Provide again, from the entries below, every line from the one containing "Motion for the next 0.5" through the one containing "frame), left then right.", exactly as written, and no other line.

[Dataset records]
+++++

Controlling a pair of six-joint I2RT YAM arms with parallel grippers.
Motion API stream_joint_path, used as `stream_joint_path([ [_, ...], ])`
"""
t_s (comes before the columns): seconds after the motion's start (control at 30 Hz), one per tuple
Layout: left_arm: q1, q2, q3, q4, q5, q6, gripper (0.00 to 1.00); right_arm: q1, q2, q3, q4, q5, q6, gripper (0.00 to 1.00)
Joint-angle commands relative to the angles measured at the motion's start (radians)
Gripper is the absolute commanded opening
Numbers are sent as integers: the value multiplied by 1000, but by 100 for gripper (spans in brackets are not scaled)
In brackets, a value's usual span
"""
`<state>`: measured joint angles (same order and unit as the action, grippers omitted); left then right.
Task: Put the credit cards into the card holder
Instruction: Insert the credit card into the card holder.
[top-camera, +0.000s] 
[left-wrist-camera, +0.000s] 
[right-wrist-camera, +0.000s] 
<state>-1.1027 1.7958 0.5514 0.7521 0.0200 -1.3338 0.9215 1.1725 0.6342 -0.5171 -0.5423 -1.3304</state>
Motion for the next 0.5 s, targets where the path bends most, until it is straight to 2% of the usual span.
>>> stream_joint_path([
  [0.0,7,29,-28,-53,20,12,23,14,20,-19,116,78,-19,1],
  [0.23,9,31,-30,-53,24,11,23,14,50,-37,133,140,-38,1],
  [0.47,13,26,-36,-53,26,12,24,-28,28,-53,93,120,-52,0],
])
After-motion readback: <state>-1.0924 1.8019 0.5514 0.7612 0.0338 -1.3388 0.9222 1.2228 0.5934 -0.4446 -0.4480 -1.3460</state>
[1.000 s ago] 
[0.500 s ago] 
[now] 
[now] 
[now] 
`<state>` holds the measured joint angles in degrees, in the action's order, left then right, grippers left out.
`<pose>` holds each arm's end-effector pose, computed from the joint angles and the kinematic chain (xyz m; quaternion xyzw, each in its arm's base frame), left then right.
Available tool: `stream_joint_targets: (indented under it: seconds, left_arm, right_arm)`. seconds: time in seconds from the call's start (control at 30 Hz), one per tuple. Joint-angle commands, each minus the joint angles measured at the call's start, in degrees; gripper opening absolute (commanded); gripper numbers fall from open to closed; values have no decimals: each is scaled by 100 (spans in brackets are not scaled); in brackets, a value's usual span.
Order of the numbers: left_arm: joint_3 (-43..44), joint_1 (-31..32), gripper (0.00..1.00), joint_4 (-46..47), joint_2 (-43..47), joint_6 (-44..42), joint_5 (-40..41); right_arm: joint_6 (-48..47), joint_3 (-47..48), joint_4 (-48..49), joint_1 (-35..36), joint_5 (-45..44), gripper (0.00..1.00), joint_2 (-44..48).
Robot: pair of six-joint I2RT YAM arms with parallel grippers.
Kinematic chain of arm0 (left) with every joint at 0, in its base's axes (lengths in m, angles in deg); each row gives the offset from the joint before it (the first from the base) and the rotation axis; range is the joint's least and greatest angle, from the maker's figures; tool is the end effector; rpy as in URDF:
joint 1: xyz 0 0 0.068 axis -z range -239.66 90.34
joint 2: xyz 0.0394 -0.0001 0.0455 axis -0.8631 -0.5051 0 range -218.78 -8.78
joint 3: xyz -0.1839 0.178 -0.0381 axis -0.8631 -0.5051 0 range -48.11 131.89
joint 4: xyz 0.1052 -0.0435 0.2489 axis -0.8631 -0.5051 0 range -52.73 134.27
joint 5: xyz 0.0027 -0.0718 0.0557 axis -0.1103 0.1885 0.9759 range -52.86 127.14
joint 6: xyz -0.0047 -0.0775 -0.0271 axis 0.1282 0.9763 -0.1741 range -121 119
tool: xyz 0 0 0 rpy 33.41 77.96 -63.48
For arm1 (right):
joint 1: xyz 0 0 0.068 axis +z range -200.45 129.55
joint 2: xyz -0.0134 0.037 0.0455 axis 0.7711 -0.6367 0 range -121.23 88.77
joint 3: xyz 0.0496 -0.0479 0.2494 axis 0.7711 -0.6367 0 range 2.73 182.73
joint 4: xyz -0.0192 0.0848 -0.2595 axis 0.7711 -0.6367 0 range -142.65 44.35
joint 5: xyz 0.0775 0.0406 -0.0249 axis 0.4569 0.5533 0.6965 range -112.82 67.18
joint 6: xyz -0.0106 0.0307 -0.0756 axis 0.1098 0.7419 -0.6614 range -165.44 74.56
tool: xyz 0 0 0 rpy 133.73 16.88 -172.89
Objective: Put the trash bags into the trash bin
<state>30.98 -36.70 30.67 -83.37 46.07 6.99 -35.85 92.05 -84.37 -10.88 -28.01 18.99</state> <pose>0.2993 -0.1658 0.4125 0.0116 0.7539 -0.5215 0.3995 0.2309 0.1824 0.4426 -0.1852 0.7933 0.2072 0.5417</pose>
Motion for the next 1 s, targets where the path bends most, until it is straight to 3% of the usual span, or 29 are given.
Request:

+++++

[Response to this exercise]
Motion for the next 0.5 s, targets where the path bends most, until it is straight to 2% of the usual span.
>>> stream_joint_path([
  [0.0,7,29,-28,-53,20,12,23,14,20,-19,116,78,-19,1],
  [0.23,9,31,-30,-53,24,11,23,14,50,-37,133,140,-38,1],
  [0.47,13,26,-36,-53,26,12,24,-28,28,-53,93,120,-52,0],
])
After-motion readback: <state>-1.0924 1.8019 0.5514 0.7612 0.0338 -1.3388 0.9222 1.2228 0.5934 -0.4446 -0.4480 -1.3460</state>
[1.000 s ago] 
[0.500 s ago] 
[now] 
[now] 
[now] 
`<state>` holds the measured joint angles in degrees, in the action's order, left then right, grippers left out.
`<pose>` holds each arm's end-effector pose, computed from the joint angles and the kinematic chain (xyz m; quaternion xyzw, each in its arm's base frame), left then right.

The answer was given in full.